ASSIGNMENT:
The output must be the line with "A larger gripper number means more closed" and every following line to the end of the material, exactly as they appear, and nothing else.

DATA PROVIDED:

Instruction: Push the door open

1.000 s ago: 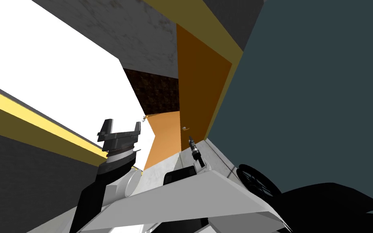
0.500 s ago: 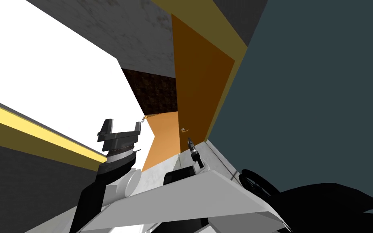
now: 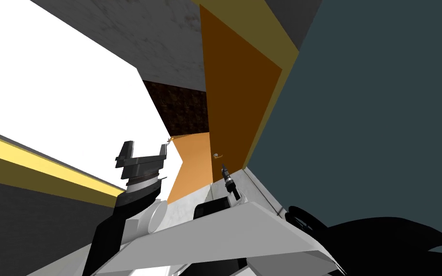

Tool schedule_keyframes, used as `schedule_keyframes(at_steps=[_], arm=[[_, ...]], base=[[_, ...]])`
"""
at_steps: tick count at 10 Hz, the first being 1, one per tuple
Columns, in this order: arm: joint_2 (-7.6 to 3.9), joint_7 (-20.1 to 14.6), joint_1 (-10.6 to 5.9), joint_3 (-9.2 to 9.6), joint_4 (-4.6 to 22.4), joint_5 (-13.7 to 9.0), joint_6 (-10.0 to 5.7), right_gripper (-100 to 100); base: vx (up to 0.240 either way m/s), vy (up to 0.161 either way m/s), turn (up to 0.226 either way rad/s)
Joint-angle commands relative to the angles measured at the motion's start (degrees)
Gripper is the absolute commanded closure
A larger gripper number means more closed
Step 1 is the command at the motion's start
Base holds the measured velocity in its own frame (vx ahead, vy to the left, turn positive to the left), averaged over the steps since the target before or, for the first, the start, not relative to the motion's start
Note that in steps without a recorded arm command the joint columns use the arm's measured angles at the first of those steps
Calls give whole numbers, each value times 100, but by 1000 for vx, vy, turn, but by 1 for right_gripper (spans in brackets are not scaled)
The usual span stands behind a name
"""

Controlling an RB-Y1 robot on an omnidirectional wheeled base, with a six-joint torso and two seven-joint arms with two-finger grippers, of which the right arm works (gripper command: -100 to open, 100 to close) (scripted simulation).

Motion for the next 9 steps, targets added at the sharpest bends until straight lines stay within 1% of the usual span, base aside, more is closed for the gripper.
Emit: schedule_keyframes(at_steps=[1,2,4,7,9], arm=[[0,0,0,0,0,0,0,-100],[-115,6,-14,-17,46,-9,-29,-100],[-171,10,-19,-33,73,-16,-49,-100],[-193,19,-30,-63,124,-29,-87,-100],[-138,26,-38,-86,163,-39,-116,-100]], base=[[32,-39,16],[91,24,29],[131,25,17],[177,36,21],[195,34,21]])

EXPECTED ANSWER:
A larger gripper number means more closed
Step 1 is the command at the motion's start
Base holds the measured velocity in its own frame (vx ahead, vy to the left, turn positive to the left), averaged over the steps since the target before or, for the first, the start, not relative to the motion's start
Note that in steps without a recorded arm command the joint columns use the arm's measured angles at the first of those steps
Calls give whole numbers, each value times 100, but by 1000 for vx, vy, turn, but by 1 for right_gripper (spans in brackets are not scaled)
The usual span stands behind a name
"""

Controlling an RB-Y1 robot on an omnidirectional wheeled base, with a six-joint torso and two seven-joint arms with two-finger grippers, of which the right arm works (gripper command: -100 to open, 100 to close) (scripted simulation).

Motion for the next 9 steps, targets added at the sharpest bends until straight lines stay within 1% of the usual span, base aside, more is closed for the gripper.
Emit: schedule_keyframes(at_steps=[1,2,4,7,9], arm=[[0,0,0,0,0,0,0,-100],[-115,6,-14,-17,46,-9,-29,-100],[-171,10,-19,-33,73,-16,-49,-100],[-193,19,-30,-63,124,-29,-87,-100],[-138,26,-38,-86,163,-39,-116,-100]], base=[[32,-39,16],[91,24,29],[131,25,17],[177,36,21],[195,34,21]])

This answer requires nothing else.